Aleksandr Petrov (animator)
Alexander Konstantinovich Petrov (Russian: Александр Константинович Петров, scientific transliteration Aleksandr Petrov Konstantinović; born July 17, 1957 in Pretschistoje, Rajon Pervomaisky, Yaroslavl Oblast, Soviet Union ) is a Russian animator and director of animated films.
He studied at the Art School of Yaroslavl and at the Film Academy WGIK in Moscow.
After that, he was a pupil of Yuri Norstein.
In 1981 he began to work on films and was temporarily working as a decorator.
His debut as a director, screenwriter and producer, he was in 1989 with the animated short film The cow, who is based on a story by Andrei Platonov, by a Russian boy who remembers the cow of the family and its calf.
The ten-minute film was nominated for an Oscar in 1990 and received at the Berlinale in the category Short Film an honorable mention.
After dream of a ridiculous man the animated film was followed by The Mermaid, which earned him his second Oscar nomination for Best Animated Short Film and was also shown at the Berlinale.

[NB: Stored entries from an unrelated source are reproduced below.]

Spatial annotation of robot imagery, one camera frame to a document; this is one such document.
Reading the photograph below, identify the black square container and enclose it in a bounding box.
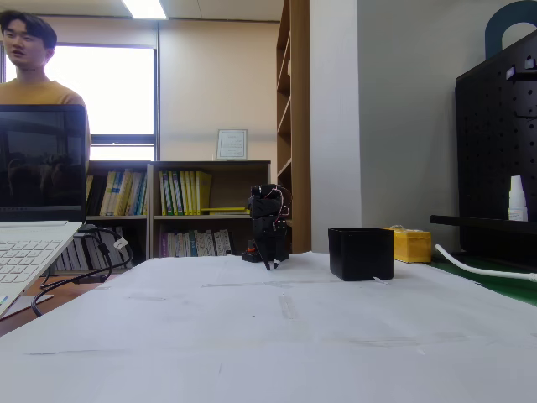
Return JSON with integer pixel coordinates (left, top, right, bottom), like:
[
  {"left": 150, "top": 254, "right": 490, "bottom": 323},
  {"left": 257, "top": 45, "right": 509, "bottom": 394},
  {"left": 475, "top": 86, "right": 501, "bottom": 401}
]
[{"left": 327, "top": 227, "right": 395, "bottom": 282}]

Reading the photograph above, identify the yellow cardboard box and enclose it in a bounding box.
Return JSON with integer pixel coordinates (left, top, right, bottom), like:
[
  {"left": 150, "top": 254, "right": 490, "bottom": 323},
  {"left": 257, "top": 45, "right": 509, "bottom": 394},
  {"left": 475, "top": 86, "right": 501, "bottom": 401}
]
[{"left": 383, "top": 225, "right": 433, "bottom": 264}]

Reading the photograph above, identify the flat-lying yellow book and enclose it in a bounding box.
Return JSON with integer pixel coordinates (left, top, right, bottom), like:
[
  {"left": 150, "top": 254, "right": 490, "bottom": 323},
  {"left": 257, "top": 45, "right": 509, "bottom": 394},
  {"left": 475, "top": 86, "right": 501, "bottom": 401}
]
[{"left": 200, "top": 206, "right": 251, "bottom": 217}]

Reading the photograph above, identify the wide low wooden bookshelf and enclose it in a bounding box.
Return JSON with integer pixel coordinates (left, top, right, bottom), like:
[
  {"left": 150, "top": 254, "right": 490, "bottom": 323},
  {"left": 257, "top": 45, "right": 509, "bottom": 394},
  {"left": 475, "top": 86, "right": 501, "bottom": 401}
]
[{"left": 149, "top": 160, "right": 272, "bottom": 259}]

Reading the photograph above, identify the white paper table cover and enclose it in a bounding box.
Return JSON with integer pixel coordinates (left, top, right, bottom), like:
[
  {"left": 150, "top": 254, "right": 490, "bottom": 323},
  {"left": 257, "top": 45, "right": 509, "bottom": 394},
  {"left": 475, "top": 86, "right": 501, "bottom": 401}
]
[{"left": 0, "top": 250, "right": 537, "bottom": 403}]

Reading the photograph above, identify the framed white certificate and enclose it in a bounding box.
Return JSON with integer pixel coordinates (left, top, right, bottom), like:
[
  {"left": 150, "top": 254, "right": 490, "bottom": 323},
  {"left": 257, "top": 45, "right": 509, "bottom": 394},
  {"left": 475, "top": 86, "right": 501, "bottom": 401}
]
[{"left": 216, "top": 128, "right": 248, "bottom": 162}]

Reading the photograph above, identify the tall wooden bookshelf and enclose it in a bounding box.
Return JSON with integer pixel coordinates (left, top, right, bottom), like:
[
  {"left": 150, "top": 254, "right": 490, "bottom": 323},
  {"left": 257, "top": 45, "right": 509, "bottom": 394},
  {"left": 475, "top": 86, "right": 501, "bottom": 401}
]
[{"left": 275, "top": 0, "right": 312, "bottom": 255}]

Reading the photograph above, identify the narrow low wooden bookshelf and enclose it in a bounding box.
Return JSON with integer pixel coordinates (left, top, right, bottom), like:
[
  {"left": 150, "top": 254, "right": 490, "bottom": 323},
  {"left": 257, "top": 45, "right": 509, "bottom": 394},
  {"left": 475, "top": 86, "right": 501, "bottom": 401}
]
[{"left": 86, "top": 160, "right": 153, "bottom": 272}]

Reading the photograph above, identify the black pegboard stand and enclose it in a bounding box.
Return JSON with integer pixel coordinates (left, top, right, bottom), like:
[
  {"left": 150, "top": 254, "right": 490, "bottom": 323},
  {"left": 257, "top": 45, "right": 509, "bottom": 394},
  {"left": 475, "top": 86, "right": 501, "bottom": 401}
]
[{"left": 430, "top": 29, "right": 537, "bottom": 264}]

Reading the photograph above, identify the white laptop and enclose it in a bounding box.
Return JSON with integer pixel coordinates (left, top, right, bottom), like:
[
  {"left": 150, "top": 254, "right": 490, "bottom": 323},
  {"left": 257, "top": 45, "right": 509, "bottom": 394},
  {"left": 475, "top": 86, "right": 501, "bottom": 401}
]
[{"left": 0, "top": 103, "right": 87, "bottom": 320}]

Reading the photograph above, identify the white dropper bottle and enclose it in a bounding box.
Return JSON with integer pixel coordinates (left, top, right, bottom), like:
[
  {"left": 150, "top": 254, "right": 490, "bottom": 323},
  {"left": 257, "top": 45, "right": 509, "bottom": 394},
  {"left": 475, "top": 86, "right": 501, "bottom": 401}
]
[{"left": 507, "top": 175, "right": 529, "bottom": 222}]

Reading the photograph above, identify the white flat card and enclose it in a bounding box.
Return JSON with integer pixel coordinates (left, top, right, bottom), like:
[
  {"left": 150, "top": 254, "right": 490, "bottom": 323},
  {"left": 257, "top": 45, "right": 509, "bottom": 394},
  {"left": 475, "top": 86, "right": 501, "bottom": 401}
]
[{"left": 6, "top": 293, "right": 55, "bottom": 317}]

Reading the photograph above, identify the ceiling light panel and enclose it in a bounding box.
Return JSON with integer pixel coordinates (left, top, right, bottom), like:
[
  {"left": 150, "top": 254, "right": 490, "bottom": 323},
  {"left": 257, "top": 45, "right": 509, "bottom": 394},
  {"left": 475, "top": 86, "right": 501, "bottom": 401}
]
[{"left": 121, "top": 0, "right": 169, "bottom": 20}]

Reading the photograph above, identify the person in mustard shirt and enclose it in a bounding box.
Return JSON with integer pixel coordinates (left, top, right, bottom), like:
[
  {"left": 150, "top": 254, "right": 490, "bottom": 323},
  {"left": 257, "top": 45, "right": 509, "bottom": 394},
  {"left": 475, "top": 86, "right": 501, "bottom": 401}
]
[{"left": 0, "top": 10, "right": 92, "bottom": 169}]

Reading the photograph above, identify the teal arch shape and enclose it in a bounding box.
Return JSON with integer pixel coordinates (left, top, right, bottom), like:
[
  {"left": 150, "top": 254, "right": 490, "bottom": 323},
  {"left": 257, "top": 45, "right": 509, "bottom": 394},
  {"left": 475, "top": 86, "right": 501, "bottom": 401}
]
[{"left": 484, "top": 0, "right": 537, "bottom": 60}]

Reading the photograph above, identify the black cable with white tag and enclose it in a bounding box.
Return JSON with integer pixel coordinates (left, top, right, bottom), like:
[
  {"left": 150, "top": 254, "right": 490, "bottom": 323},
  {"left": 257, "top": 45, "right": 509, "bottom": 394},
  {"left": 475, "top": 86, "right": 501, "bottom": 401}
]
[{"left": 95, "top": 226, "right": 135, "bottom": 270}]

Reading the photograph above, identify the black looped cable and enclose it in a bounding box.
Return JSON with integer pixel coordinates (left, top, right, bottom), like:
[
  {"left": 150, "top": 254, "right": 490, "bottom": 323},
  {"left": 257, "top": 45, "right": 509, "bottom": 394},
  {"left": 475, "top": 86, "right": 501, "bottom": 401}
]
[{"left": 31, "top": 230, "right": 115, "bottom": 318}]

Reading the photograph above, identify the white power cable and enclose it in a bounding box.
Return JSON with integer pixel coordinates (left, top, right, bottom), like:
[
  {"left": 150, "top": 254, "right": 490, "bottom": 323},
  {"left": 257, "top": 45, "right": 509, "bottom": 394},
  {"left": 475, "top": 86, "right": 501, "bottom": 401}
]
[{"left": 434, "top": 243, "right": 537, "bottom": 283}]

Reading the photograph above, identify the window with dark frame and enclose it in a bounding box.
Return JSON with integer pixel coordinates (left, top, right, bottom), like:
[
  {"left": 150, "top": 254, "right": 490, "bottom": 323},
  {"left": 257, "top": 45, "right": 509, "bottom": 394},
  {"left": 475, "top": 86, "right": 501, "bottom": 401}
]
[{"left": 0, "top": 40, "right": 160, "bottom": 163}]

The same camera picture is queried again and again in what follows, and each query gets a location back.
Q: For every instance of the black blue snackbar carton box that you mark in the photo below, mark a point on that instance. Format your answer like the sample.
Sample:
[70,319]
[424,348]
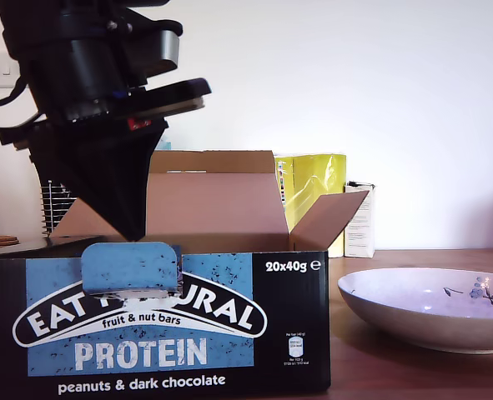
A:
[146,333]

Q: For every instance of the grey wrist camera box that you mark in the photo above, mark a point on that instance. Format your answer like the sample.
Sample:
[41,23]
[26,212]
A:
[169,46]

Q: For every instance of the yellow wrapped packet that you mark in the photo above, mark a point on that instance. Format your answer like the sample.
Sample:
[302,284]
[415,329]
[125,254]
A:
[317,175]

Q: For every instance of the white floral bowl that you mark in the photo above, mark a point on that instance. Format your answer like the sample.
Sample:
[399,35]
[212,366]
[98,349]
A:
[417,325]

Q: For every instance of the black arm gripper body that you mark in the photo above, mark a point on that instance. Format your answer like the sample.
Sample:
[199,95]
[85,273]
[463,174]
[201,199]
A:
[92,79]

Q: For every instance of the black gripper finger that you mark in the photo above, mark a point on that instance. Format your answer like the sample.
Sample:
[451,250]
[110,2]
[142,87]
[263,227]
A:
[137,166]
[83,175]

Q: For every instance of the white printed carton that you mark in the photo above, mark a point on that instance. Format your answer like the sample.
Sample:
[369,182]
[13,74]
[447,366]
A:
[363,233]

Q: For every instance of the teal tissue box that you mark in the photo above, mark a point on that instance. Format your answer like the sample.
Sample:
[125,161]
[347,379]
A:
[164,146]

For the first big-screen animated film ever, The Old Man and the Sea, he won the Oscar and numerous other prizes, such as a Canadian Prix Jutra and a nomination for a Genie Award for Best Animated Short Film.
The 20-minute oil – on-glass short film based on the eponymous novel by Ernest Hemingway tells the story of an old fisherman, who for days one fish at sea follows.
Petrov had worked from March 1997 to April 1999 in the film, that had taken over two years to draw the 29,000 designs, and had received support from Japanese and Canadian producers.
He lives in Yaroslavl and mainly working on commercials, including Coca -Cola and United Airlines.
His last project was the anime film Winter Days (2003 ), in which he participated as an animator in addition Isao Takahata and Yuri Norstein.
At the Academy Awards in 2008 he was nominated My love for the fourth time.